Reminds me of the guy at GitLab, I believe it was, who accidentally and irreversibly deleted a bunch of repositories. GitLab had a fantastic approach to that whole ordeal and public embarrassment. They essentially blamed themselves for not having the proper contingencies in place instead of blaming the individual. It's worth reading up on.
It happened to me and my team like 10 years ago or so: An engineer deleted the production database. We were able to recover it. But the postmortem basically focused on why the he heck did we let that happen. The guy stayed in the company for 8 years more IIRC. We fixed our systemic issue as well.
I've read about blameless postmortems from Medical professionals and I always tell my teams: if those guys (doctors) can do blameless PMs after someone has died, we can do them.
Also reminds me of the Reddit thread [0] where someone accidentally used write access credentials that were on an onboarding document and wiped the production database. GitLab guy actually joined the conversation.
From that link you should also be able to find conversations on Hacker News and the like. It was talked in a lot of places at the time.

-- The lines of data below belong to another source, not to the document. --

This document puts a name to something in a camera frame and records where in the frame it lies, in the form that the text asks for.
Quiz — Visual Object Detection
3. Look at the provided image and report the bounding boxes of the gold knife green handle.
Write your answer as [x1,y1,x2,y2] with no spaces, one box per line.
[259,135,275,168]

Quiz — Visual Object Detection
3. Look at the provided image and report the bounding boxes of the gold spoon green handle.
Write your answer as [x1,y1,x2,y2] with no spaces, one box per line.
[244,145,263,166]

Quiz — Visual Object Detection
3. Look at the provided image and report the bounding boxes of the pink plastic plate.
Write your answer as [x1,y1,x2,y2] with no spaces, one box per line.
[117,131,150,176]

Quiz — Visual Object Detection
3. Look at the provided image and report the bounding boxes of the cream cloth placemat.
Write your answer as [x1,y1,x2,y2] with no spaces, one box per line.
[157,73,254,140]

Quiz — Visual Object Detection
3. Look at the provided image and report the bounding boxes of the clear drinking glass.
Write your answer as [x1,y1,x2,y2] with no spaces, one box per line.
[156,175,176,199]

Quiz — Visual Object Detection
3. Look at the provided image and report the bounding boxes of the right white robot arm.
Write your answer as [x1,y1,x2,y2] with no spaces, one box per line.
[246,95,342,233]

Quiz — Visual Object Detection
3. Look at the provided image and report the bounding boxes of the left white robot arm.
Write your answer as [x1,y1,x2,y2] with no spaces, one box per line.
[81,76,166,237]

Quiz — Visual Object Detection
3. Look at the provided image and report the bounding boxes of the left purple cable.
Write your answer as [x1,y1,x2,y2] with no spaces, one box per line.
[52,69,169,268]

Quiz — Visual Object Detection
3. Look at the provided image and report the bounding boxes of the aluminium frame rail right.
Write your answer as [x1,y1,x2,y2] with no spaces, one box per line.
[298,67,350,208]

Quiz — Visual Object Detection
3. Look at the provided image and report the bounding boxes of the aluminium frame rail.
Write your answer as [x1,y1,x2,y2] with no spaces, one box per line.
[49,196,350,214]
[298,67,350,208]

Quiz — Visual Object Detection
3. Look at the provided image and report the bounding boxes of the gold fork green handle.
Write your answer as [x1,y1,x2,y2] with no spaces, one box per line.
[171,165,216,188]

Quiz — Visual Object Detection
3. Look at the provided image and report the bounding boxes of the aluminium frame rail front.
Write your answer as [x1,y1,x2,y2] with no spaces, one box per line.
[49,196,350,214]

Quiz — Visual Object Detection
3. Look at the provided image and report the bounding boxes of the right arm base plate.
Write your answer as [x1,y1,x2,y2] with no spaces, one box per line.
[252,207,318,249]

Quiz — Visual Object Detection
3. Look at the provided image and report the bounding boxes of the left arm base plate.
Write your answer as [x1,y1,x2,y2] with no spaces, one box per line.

If I’m remembering correctly (take this paragraph as imperfect memory), at the time a lot of people on the outside were looking to assign blame but the team tweeted something to the effect of “yes, we know who did it, and no, they won’t be fired” and didn’t even reveal who it was. Then they live-streamed the process of trying to recover as much as they could. They got a ton of community encouragement and it was widely viewed as the right way to handle things.